Alexis Petridis 

The The

Queen Elizabeth Hall, London
  
  

Matt Johnson of The The

Anyone looking for evidence of how rock has changed over the past 15 years could look to Matt Johnson, better known as The The. These days he is a marginal figure, but in the late 1980s Johnson was a bona fide star thanks to The The's 1986 album, Infected. Brooding and claustrophobic, every single released from it was banned by Radio One. Nevertheless, it sold 1m copies thanks to a massively expensive promotional film shot in Peru and Bolivia.

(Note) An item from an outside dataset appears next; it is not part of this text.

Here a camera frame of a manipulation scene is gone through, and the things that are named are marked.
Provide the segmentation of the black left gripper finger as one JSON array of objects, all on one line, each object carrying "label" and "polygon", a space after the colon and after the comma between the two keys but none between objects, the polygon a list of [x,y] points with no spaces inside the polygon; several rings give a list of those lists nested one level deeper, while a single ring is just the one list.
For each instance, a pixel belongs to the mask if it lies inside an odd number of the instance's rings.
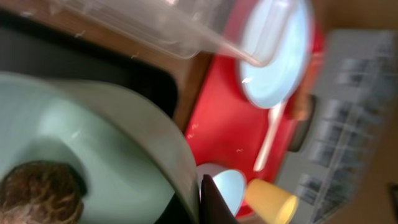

Johnson certainly sticks out at this year's Meltdown festival, bypassing his old hits in favour of "a newly commissioned piece to celebrate the Meltdown spirit". He and collaborator Jim Thirlwell sit at tables in front of bottles of water and laptop computers, as if hosting a press conference to launch a dotcom company. Electronic noise grinds from the speakers; grainy videos of east-London tower blocks are shown; black-and-white film loops flicker. Thanks to an unfortunately placed projector, the images are visible on Johnson's bald pate - a rare moment of comedy in an otherwise bleak evening.

Backed by pounding beats and discordant samples, the songs have a London theme. Most of them revisit the lyrical territory of Infected's Heartland, also performed tonight: the capital is a hideous, crumbling dystopia, and you don't have to be mad to live there but it helps. Johnson is in his 40s now, and his concerns about the capital seem to have aged with him. "Those folks who dig my pavement are incompetent and lazy," he tuts at one point, sounding more like a letter to the Evening Standard than he had perhaps intended.

The show is intriguing and challenging rather than fun, which seems to disgruntle some sections of the audience. A few people leave, and the merits of Johnson's approach are hotly debated in the foyer. For all the set's resemblance to a rather stern lecture, it is different and provocative. The spirit of Meltdown seems safe in Johnson's hands.